Overweight twins have an increased risk of Type 2 diabetes as compared to heart attacks and mortality, say a new study.

health and fitness Updated: Aug 03, 2016 14:25 IST
Twins

For the study, the researchers compared health data from 4,046 monozygotic twin pairs with different levels of body fat, as measured in BMI.(Shutterstock)

Twins with a high body mass index (BMI) are more vulnerable to Type 2 diabetes than they are to heart attacks or untimely death, finds a new study.

For the study, the researchers compared health data from 4,046 monozygotic twin pairs with different levels of body fat, as measured in BMI. Genetically identical siblings with different BMI provide researchers with a unique opportunity to evaluate obesity-related health risks that are independent of genetic factors.

Read: Rare conjoined twins share heart, lungs and kidneys

During a follow-up period of on average 12.4 years, differences between the twins were compared when it comes to incidents of mortality, heart attack and type 2 diabetes.

The results clearly showed that the twin siblings with a higher BMI did not have an increased risk of mortality or heart attack compared to their thinner counterparts, suggested the study.

Twin siblings with a higher BMI do not have an increased risk of mortality or heart attack compared to their thinner counterparts. (Shutterstock)

The results showed that among twin siblings with a higher BMI (mean value 25.1), there were 203 heart attacks (5 per cent) and 550 deaths (13.6 per cent) during the follow-up period while among twin siblings with a lower BMI (mean value 23.9), there were 209 heart attacks (5.2 per cent) and 633 deaths (15.6 per cent) during the same period.
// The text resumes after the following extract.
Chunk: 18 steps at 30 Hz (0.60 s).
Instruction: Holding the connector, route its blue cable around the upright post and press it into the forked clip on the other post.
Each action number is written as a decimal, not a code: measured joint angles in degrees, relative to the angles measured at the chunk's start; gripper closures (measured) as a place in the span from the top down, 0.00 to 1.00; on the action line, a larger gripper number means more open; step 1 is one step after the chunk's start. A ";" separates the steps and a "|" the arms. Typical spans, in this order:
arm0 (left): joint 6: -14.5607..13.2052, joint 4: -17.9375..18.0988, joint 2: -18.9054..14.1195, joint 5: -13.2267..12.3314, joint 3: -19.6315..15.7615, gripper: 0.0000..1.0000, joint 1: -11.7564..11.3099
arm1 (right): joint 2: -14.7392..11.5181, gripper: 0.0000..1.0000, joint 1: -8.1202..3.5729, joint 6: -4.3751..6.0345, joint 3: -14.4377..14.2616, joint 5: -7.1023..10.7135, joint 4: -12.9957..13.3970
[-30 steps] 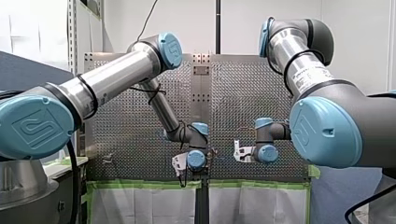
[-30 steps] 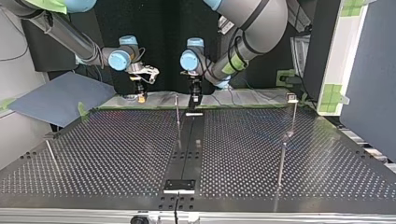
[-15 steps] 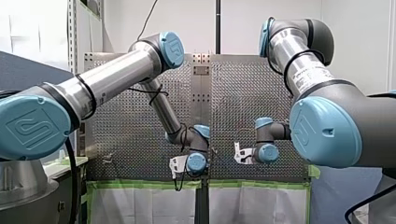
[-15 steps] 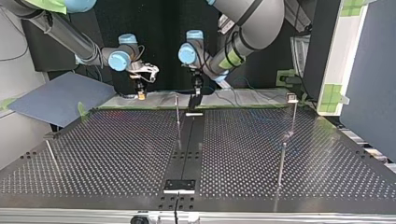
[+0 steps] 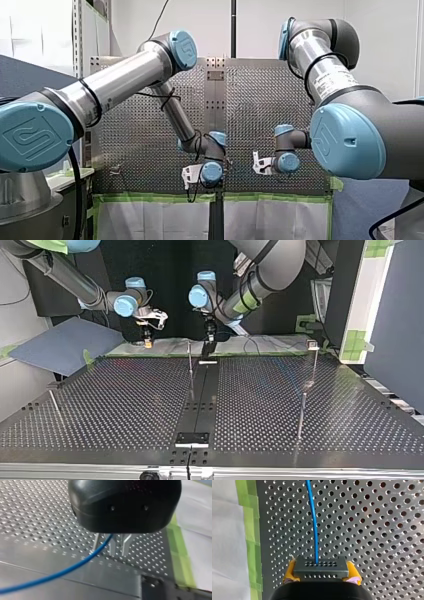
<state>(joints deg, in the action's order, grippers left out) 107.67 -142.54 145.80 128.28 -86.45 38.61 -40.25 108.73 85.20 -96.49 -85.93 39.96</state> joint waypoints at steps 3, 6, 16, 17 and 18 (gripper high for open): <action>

Among the 65 twin pairs in the study who had a BMI difference of 7 or higher and where the larger twin siblings had a BMI of 30 or higher, there were still no noticeably increased risk of mortality or heart attack associated with a higher BMI.

Read: Mumbai’s conjoined twins don’t require surgery urgently, say doctors

“The results suggest that lifestyle changes that reduce levels of obesity do not have an effect on the risk of death and heart attack, which contradicts conventional understandings of obesity-related health risks,” said Peter Nordström, researcher at the Department of Community Medicine and Rehabilitation at Umeå University.

The study, published in the journal JAMA Internal Medicine however showed that a higher BMI is associated with an increased risk of type 2 diabetes.

“The study does show is that there’s a strong association between obesity and diabetes, which leads us to conclude that weight reduction interventions can be more effective against diabetes than when it comes to reducing the risk of heart attack and mortality,” added Nordström.